▶ REQUIREMENT:
Every line below between the one holding "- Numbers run" and the one holding "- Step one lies", inclusive, should be copied exactly, and no other line.
==== EXTRACTED INFORMATION ====
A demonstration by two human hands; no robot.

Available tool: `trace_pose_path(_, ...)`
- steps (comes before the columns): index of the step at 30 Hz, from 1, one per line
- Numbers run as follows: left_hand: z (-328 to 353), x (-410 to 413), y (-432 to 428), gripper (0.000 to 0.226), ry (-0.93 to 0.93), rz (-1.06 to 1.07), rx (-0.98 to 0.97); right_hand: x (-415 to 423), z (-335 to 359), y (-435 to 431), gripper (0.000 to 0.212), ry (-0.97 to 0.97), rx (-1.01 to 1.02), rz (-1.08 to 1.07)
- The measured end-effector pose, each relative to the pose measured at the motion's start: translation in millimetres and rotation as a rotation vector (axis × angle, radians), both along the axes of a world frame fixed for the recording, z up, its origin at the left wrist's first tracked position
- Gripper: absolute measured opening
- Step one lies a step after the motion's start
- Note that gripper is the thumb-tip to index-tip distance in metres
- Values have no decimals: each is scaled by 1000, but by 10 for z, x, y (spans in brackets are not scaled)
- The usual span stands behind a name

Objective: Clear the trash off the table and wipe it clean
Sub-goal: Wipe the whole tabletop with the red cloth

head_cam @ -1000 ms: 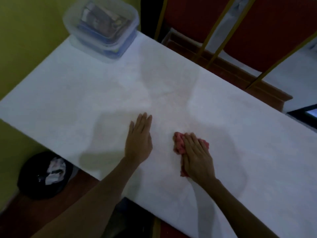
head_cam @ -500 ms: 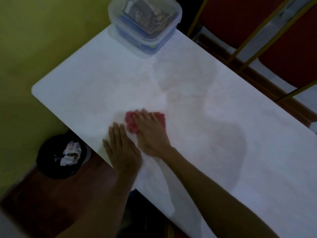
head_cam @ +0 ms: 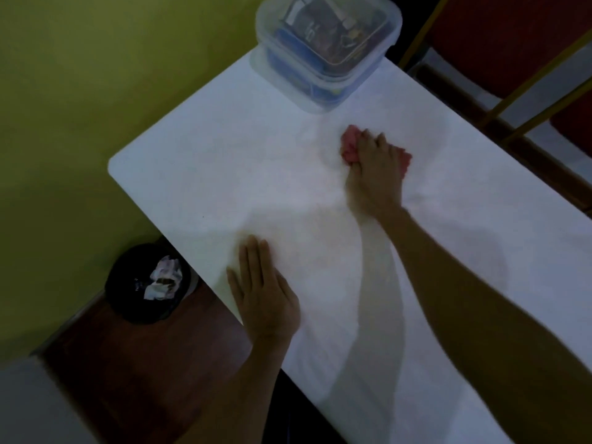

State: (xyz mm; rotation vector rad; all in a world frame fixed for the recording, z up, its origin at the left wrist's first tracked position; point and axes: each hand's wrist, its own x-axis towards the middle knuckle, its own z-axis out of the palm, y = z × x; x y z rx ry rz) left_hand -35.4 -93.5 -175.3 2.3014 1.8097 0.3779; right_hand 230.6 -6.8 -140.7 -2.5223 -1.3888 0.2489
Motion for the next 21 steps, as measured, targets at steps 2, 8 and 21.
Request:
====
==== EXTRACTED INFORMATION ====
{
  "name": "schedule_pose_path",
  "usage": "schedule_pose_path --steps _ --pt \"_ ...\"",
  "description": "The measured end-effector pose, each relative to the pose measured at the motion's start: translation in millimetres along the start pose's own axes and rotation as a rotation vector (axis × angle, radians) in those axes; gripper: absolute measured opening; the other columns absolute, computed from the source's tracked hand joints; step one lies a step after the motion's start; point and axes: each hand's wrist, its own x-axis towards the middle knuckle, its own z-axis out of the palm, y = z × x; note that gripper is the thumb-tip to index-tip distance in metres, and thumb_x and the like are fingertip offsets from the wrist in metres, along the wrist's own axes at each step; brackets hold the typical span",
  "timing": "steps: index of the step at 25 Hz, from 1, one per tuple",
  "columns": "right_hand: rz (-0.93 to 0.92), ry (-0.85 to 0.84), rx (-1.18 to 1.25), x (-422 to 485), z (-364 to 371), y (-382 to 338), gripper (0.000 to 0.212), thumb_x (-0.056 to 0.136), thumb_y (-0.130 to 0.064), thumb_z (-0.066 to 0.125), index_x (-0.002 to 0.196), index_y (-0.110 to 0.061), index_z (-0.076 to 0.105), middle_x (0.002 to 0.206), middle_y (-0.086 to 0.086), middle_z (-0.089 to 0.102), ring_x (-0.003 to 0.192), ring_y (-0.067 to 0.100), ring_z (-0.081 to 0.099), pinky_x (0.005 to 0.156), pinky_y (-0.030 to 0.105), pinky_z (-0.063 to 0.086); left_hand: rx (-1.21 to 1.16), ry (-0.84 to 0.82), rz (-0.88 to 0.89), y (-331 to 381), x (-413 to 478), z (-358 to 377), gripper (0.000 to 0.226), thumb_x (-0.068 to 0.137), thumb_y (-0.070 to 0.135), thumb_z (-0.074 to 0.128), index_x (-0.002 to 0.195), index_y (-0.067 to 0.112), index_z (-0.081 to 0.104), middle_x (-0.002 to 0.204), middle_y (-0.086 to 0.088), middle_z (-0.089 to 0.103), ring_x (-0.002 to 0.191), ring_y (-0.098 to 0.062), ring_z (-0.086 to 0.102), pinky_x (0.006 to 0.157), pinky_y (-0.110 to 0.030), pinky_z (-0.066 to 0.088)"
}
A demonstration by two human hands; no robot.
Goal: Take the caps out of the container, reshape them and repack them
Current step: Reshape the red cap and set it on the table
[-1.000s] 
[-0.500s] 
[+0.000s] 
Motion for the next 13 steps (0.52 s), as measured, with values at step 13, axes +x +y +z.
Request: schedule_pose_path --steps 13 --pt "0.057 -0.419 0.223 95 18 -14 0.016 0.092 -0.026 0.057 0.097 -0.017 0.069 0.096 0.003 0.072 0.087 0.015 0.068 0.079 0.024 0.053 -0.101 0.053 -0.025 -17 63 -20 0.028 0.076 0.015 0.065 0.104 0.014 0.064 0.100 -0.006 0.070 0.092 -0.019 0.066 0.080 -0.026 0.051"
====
▶ RESPONSE AREA:
- Numbers run as follows: left_hand: z (-328 to 353), x (-410 to 413), y (-432 to 428), gripper (0.000 to 0.226), ry (-0.93 to 0.93), rz (-1.06 to 1.07), rx (-0.98 to 0.97); right_hand: x (-415 to 423), z (-335 to 359), y (-435 to 431), gripper (0.000 to 0.212), ry (-0.97 to 0.97), rx (-1.01 to 1.02), rz (-1.08 to 1.07)
- The measured end-effector pose, each relative to the pose measured at the motion's start: translation in millimetres and rotation as a rotation vector (axis × angle, radians), both along the axes of a world frame fixed for the recording, z up, its origin at the left wrist's first tracked position
- Gripper: absolute measured opening
- Step one lies a step after the motion's start

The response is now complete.